Revealing the role of van der Waals interactions in thiophene adsorption on copper surfaces (1907.10028v1)

Abstract: Accurate modeling of electronic and structural properties of organic molecule-metal interfaces are challenging problems because of the complicated electronic distribution of molecule and screening of charges at the metallic surface. This is also the reason why the organic/inorganic system can be engineered for several applications by fine-tuning the metallic work function. Here, we use density-functional theory (DFT) calculations with different level of functional approximations for a systematic study of thiophene interacting with Copper surfaces. In particular, we considered adsorbed structures with the thiophene molecule seated on the top site, with the S atom of the molecule located on the top of a Cu atom. In this work, we find that the weak chemisorption hypothesis of thiophene binding on the copper surface is well justified by the two meta-GGAs-based approximations, SCAN and SCAN+rVV10. PBE-GGA and TM meta-GGA describe it as a physisorption phenomenon by significantly underestimating the adsorption energies. Calculated adsorption energy curves reveal that non-local dispersion interaction between the molecule and metallic surface predominantly controls the bonding mechanism and thus, modifies the copper's work function.
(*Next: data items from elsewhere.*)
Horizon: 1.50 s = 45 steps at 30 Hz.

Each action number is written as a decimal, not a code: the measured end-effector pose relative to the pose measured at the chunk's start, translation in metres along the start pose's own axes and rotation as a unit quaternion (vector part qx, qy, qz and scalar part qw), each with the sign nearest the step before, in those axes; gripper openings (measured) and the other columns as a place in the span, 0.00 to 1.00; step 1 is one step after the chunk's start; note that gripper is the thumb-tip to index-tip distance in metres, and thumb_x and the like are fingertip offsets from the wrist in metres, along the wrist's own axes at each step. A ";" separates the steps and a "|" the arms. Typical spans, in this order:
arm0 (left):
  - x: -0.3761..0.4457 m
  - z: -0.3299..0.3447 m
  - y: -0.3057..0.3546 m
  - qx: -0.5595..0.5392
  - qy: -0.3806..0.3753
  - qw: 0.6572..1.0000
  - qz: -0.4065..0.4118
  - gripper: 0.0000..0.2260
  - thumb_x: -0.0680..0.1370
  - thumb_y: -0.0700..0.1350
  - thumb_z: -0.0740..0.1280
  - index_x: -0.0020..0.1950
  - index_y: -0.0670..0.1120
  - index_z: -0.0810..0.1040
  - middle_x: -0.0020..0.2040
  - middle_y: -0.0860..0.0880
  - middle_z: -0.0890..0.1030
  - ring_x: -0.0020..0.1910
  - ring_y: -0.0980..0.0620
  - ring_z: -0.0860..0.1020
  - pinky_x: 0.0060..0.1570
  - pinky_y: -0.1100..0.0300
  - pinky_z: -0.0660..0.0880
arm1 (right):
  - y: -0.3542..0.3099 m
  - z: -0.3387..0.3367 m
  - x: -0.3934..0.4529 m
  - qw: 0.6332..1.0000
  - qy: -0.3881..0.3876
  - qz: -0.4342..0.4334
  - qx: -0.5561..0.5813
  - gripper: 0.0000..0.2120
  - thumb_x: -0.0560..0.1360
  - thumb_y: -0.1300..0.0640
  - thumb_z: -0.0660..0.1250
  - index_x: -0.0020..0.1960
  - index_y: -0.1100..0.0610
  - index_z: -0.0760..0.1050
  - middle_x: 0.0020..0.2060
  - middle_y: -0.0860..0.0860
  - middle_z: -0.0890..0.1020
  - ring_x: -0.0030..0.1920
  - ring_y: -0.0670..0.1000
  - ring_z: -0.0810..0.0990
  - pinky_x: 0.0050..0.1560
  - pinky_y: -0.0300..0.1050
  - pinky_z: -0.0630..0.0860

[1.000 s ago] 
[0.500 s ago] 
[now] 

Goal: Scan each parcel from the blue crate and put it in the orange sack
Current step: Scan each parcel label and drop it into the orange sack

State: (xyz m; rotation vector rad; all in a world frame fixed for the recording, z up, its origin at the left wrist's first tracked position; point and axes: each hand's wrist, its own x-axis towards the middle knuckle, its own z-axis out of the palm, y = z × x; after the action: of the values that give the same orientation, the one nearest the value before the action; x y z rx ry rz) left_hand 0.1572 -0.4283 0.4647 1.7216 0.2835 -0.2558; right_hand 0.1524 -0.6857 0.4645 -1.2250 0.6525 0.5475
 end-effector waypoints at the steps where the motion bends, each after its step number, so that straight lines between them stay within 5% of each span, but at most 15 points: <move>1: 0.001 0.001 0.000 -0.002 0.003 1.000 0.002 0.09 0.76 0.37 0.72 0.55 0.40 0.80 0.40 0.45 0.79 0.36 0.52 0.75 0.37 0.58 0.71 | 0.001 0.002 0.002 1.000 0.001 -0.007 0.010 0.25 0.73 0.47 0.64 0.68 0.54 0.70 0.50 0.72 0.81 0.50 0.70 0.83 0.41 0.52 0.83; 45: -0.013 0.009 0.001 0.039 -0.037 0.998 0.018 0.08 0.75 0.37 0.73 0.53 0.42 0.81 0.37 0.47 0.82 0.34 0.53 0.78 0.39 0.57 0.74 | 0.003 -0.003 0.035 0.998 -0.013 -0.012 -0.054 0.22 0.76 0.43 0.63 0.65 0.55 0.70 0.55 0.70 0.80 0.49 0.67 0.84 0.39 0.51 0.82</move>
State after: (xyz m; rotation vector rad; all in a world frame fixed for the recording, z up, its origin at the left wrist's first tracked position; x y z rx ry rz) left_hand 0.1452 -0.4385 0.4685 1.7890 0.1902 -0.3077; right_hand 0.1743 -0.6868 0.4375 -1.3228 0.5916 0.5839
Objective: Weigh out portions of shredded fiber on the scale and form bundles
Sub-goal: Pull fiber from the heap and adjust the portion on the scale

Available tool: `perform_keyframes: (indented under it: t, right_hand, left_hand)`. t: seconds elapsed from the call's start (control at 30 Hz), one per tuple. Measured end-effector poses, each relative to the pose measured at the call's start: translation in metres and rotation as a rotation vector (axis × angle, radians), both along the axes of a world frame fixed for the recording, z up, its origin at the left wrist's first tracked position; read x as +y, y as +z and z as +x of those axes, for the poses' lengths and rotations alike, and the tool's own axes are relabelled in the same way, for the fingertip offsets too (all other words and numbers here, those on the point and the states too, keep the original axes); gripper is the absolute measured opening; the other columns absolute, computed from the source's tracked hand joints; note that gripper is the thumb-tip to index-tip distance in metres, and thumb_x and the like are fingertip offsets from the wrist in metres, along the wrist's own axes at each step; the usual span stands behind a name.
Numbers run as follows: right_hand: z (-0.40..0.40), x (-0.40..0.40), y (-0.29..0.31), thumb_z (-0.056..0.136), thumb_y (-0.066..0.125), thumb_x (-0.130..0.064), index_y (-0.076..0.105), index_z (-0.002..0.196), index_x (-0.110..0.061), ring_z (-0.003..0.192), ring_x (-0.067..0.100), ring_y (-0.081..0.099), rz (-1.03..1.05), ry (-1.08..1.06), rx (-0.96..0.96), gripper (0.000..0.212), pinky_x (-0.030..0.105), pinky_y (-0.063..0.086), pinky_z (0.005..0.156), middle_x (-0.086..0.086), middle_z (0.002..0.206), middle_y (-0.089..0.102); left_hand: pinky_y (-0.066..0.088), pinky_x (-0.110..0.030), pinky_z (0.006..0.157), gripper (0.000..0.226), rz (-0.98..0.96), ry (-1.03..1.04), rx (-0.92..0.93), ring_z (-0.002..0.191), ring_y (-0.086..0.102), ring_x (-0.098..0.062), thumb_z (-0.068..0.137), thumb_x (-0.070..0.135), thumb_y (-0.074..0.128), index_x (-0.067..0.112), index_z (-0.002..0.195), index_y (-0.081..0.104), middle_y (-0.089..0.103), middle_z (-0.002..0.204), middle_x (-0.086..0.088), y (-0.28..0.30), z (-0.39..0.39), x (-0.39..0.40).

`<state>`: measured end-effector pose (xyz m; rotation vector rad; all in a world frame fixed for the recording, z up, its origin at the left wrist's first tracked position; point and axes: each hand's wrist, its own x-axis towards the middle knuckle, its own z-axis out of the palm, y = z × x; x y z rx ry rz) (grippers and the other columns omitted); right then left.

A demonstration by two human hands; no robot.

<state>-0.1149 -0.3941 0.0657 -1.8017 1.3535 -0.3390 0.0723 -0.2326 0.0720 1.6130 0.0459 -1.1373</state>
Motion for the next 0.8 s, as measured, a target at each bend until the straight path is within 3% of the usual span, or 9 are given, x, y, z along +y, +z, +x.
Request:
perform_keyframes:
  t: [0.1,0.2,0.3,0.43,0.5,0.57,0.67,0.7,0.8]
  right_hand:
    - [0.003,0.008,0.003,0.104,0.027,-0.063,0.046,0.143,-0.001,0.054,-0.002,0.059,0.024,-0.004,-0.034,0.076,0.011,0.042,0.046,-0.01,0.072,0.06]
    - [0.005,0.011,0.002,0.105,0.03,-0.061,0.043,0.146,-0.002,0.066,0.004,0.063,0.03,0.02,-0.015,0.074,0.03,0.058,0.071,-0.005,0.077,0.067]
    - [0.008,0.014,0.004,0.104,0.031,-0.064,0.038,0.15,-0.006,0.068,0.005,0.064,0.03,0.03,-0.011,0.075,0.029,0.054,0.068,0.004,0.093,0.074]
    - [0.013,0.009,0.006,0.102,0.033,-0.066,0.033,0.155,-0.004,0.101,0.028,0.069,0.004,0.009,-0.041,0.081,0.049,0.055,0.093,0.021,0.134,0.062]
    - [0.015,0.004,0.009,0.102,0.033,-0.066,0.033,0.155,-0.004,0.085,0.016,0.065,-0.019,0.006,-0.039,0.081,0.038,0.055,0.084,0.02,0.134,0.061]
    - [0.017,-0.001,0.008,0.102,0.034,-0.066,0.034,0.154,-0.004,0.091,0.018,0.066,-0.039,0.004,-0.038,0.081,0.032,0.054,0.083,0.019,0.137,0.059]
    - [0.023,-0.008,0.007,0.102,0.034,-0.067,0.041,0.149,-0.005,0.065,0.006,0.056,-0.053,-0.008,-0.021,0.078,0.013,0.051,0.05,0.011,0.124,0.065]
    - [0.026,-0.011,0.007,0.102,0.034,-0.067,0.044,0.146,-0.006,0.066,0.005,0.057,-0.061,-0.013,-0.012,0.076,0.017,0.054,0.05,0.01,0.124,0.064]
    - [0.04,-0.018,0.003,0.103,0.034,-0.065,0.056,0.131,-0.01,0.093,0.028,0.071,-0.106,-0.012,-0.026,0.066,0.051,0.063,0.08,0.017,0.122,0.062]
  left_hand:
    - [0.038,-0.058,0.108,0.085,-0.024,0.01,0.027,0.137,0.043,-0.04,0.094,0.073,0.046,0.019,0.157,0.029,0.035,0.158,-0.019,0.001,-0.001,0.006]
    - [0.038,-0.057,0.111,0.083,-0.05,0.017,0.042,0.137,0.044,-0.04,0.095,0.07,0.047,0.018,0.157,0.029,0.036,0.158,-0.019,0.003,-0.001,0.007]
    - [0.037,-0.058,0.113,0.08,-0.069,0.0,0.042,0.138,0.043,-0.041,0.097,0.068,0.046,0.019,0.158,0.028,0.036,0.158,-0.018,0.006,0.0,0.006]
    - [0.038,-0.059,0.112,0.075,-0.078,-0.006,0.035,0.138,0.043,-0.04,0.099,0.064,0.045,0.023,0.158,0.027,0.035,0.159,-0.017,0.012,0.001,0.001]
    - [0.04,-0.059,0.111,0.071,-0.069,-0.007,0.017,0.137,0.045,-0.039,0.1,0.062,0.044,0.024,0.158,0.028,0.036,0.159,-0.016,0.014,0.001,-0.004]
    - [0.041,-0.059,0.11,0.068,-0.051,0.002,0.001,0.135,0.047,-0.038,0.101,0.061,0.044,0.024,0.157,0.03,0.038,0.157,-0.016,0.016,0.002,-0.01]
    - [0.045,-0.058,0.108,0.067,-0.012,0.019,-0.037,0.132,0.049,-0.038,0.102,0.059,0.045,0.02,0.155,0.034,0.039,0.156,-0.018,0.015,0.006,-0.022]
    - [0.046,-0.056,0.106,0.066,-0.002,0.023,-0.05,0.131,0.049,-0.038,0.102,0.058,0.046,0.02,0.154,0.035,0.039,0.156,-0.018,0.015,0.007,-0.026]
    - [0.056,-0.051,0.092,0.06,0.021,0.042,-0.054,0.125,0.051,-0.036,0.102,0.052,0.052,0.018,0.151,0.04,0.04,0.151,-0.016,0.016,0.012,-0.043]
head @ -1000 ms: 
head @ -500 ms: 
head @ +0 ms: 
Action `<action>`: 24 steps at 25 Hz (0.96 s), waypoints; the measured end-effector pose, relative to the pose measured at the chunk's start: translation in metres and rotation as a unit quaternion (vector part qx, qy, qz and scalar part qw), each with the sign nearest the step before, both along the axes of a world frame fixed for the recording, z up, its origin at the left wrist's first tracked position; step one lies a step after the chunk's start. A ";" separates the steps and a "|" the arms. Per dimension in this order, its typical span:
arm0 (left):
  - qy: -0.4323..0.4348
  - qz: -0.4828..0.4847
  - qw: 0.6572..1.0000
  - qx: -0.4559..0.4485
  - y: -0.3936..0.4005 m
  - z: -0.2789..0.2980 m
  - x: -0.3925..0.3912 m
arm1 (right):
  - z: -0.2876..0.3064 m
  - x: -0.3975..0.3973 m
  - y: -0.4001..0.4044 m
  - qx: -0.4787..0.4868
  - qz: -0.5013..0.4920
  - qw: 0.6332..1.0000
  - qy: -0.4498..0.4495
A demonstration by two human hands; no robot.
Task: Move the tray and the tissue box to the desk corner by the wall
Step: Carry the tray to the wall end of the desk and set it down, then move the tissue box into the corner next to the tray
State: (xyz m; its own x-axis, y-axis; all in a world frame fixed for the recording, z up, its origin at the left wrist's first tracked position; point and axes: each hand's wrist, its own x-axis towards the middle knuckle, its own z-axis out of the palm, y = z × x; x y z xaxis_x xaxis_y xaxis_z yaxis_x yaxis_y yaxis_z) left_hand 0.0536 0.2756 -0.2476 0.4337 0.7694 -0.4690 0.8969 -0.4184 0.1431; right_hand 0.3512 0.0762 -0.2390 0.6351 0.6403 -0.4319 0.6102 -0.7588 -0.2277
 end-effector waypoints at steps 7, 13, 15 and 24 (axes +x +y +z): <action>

Our results imply that semi-local functionals without any kind of van der Waals (vdW) correction can often misinterpret this as physisorption, while, a fortuitous error cancellation can give a right description of this adsorption picture for a wrong reason as in the case of SCAN. The calculated density of states of the adsorbed molecule shows that the long-range vdW correction of SCAN+rVV10 causes more than enough hybridization between the \textit{p} orbitals of S atom and the copper \textit{d}-bands and therefore overestimates the adsorption energies by an average of 16\%.